The one-paragraph message accused the university of giving preference in housing to non-whites, said Rachel Lotan, a professor in the School of Education who received the e-mail.

The message was so racist "it took my breath away," she said this week. "It must be someone very angry."

A housing shortage for students has been a problem at Stanford for some time. Last week, some 1,300 students were not selected in the lottery held for scarce campus housing. Last year, almost 900 missed out.

'CAPTAIN JUMP OFF' GETS LIFE IN PRISON FOR DRUG SMUGGLING

MIAMI (AP) -- A man dubbed "Captain Jump Off" because he would make smuggled illegal immigrants jump from his boat into the surf has been sentenced to life in prison for drug smuggling.

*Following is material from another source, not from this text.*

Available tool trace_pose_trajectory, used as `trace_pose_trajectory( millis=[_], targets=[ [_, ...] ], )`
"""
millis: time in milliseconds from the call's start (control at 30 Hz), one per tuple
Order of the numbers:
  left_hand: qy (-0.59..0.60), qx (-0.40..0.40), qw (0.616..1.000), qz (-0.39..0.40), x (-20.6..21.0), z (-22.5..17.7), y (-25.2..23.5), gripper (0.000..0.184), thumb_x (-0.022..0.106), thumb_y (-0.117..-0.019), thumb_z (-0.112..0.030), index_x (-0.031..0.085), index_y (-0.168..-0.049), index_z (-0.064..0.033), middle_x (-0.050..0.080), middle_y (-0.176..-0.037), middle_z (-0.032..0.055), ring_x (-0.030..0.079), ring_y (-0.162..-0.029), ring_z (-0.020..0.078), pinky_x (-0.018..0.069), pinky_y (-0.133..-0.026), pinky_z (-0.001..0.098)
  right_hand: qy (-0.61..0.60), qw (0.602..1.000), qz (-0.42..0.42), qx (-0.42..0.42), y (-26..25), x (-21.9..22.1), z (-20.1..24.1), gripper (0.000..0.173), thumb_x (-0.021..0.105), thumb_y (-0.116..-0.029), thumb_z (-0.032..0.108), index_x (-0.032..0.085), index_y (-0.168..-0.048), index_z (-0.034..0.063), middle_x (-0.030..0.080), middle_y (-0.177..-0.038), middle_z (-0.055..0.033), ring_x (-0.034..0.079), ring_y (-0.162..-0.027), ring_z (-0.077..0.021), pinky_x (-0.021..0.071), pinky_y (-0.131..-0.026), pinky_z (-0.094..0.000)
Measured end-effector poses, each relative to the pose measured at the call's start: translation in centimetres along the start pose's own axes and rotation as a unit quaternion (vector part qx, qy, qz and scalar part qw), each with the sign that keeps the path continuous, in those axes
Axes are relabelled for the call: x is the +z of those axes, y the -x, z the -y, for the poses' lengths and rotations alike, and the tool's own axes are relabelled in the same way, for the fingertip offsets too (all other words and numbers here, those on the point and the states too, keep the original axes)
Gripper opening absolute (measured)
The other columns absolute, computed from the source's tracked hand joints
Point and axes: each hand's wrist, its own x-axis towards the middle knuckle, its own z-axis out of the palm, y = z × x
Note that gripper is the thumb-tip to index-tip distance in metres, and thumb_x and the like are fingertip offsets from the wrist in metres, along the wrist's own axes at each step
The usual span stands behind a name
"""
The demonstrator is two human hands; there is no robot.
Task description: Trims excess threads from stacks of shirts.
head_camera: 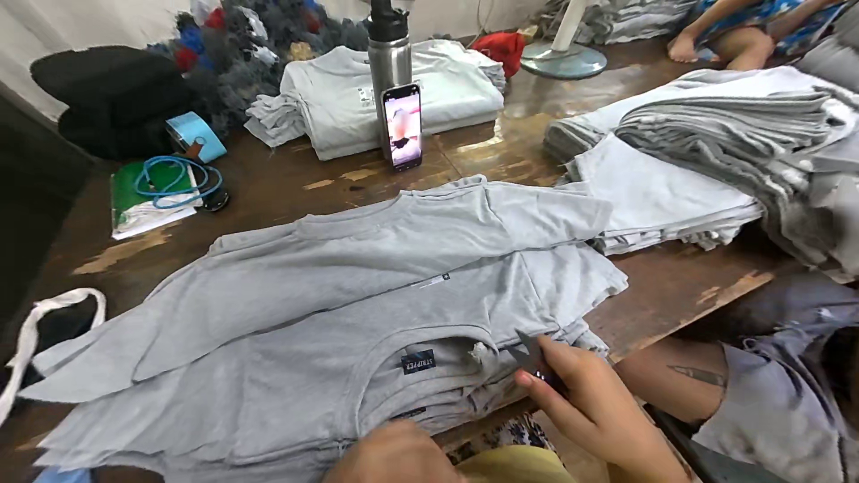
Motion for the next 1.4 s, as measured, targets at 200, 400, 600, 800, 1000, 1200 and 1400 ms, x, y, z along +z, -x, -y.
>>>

Richard Barker, 47, was arrested last fall in the Bahamas, a month after he escaped a high-seas shootout with U.S. Customs agents. He had been using a 35-foot speedboat to deliver 1,100 pounds of cocaine.

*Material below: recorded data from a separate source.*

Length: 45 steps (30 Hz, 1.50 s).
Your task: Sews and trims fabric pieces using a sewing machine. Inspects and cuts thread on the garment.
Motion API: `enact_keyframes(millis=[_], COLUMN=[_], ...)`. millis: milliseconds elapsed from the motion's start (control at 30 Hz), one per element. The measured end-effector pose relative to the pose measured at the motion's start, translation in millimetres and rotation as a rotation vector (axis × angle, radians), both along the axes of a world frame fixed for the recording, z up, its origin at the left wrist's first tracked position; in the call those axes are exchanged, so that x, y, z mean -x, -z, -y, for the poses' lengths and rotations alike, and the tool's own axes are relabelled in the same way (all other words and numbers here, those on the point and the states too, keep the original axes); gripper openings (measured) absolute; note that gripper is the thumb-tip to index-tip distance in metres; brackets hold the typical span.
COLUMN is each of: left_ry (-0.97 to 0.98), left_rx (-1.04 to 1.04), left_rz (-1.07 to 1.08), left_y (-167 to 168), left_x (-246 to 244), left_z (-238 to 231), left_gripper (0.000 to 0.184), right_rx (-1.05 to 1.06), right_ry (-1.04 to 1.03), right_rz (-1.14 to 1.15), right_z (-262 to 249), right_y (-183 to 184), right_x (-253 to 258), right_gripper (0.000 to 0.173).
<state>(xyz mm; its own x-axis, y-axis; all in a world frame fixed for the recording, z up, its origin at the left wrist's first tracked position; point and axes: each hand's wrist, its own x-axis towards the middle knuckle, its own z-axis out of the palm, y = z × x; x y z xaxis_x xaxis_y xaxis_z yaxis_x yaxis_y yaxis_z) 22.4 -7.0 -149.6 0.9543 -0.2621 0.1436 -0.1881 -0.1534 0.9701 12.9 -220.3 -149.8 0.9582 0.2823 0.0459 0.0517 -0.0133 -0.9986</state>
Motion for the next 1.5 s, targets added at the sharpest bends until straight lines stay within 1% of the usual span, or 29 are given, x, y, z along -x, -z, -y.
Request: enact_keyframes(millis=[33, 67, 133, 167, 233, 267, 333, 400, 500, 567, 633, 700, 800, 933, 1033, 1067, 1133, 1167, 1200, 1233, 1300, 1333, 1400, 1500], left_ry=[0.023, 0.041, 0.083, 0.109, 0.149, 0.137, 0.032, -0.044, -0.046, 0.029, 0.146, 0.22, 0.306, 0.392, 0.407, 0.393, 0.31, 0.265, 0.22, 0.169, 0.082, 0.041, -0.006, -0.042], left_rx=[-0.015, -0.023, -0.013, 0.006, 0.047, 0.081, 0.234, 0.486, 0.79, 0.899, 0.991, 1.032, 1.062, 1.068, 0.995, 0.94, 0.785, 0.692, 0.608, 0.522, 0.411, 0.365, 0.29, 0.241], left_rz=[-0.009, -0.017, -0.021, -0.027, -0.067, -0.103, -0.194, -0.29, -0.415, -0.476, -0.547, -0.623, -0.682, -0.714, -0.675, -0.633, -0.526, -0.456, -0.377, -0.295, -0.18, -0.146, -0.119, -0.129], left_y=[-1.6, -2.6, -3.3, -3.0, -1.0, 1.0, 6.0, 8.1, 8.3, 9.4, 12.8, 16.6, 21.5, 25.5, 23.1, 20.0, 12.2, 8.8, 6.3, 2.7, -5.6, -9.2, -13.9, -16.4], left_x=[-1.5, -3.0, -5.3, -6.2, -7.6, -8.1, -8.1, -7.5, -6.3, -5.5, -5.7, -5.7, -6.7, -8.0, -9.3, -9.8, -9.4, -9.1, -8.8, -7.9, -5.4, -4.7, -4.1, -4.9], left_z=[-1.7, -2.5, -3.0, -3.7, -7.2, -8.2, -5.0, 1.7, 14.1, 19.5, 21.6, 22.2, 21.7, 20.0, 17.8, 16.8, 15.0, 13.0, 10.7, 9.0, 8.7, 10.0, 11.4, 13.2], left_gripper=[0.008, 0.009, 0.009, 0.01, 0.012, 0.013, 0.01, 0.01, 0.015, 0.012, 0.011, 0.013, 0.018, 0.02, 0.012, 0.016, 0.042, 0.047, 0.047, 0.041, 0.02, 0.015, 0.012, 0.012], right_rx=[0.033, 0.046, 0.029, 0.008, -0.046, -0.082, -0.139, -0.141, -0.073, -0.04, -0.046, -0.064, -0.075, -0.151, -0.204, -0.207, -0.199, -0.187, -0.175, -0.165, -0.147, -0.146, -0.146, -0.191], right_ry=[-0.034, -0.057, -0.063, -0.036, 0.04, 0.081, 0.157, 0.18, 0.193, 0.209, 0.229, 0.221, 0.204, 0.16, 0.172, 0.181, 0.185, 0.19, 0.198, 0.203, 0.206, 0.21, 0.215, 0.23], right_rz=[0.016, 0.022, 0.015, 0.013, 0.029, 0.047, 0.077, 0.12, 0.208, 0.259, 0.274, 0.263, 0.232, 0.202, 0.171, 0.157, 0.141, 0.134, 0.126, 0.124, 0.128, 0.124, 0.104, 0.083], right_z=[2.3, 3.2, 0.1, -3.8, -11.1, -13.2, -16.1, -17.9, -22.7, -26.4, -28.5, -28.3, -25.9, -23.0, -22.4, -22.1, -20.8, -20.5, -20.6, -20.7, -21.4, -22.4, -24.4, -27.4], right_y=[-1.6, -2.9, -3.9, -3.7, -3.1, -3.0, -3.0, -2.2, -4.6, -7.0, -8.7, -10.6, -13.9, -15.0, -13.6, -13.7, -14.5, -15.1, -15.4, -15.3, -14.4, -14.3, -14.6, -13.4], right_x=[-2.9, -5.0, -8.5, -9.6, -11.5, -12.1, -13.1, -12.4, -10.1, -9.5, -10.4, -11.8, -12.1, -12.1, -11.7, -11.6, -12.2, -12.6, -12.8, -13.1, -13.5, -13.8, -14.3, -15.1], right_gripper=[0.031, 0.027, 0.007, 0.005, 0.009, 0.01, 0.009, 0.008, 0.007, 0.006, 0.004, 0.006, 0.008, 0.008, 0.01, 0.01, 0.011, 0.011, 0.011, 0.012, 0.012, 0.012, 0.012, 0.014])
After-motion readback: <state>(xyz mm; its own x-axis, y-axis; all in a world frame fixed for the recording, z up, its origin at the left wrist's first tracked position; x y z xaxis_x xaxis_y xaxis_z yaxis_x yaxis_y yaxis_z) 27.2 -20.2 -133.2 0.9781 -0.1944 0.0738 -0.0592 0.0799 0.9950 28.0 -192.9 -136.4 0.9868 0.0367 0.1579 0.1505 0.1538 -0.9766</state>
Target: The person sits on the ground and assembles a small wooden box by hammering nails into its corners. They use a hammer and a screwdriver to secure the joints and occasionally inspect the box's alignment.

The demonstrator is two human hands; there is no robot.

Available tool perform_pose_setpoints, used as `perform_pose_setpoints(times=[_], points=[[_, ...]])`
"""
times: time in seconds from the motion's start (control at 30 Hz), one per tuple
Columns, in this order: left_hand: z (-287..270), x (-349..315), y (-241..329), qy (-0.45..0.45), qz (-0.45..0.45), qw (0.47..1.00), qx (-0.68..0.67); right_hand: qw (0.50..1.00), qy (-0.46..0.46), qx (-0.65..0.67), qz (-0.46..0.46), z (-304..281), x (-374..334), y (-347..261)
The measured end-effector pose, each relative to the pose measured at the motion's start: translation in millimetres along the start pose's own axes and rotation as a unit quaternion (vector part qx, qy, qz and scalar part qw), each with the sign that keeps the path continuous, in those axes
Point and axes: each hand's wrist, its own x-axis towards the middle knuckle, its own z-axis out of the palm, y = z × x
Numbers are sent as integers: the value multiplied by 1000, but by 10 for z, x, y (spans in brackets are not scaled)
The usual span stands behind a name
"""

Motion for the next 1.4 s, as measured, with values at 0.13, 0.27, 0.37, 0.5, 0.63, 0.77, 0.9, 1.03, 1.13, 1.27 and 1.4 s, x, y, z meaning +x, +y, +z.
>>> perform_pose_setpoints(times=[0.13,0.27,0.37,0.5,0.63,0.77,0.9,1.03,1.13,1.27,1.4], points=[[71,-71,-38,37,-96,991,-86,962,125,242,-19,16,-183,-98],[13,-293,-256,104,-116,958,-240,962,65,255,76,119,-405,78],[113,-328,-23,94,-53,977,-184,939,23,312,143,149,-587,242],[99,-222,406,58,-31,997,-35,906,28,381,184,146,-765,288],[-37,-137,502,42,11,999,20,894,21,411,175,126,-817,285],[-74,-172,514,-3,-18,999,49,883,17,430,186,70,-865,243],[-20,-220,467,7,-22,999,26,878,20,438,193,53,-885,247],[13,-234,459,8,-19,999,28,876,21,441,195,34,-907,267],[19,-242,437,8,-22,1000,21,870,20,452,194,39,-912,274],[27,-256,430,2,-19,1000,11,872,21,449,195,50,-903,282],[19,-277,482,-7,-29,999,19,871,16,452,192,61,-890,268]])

He pleaded guilty to drug trafficking in March as part of a plea bargain, and drug conspiracy charges were dropped. Federal prosecutor Ellen Cohen said Barker was sentenced to life Thursday because of the shootout, the large amount of drugs involved and Barker's criminal record.

In 1994, four Haitians drowned after they were forced off his boat near the Florida coast. Barker was convicted of negligent homicide and was paroled after spending less than four years in prison.

FEED THE CHILDREN IS CLOSING WAREHOUSE AMID CONTROVERSY

NASHVILLE, Tenn. (AP) -- More than 200 aid agencies will be deprived of food as Feed the Children keeps its warehouse here closed amid allegations of employee theft, the organization's president said.

Larry Jones, who is also the founder of Feed the Children, said the warehouse will be closed indefinitely while the group looks into reports that Nashville workers took home goods meant for the needy.

The agency fired all 14 of its Nashville workers Tuesday after Tennessee Bureau of Investigation agents found boxloads of donations in the homes of several upper-level employees.

CORONER IDENTIFIES REMAINS AS THOSE OF ROCK MUSICIAN

MALIBU, Calif. (AP) -- The Los Angeles County coroner has identified remains found in a ravine as those of former Iron Butterfly bass player Philip "Taylor" Kramer, who disappeared four years ago.

The skeletal remains were positively identified Thursday using dental records, said Scott Carrier, a spokesman with the coroner's office. The cause of death had not yet been determined.

Hikers found the remains last Saturday inside a wrecked van in the bottom of a ravine. The van matched the description of the vehicle Kramer was driving when he disappeared on Feb. 12, 1995, while driving to the airport to pick up a friend.

Kramer was 42 when he disappeared.

NORTH STATES INDUSTRIES RECALLS 3,200 STAIR GATES

WASHINGTON (AP) -- A possible problem with some stairway gates is forcing a safety recall.

North States Industries Inc. is recalling about 3,200 of the gates because the lock can fail when the gate is shaken and could result in children falling down stairs, according to the Consumer Product Safety Commission.

The Minneapolis-based company has received one report of the lock on the gate failing. No injuries were reported.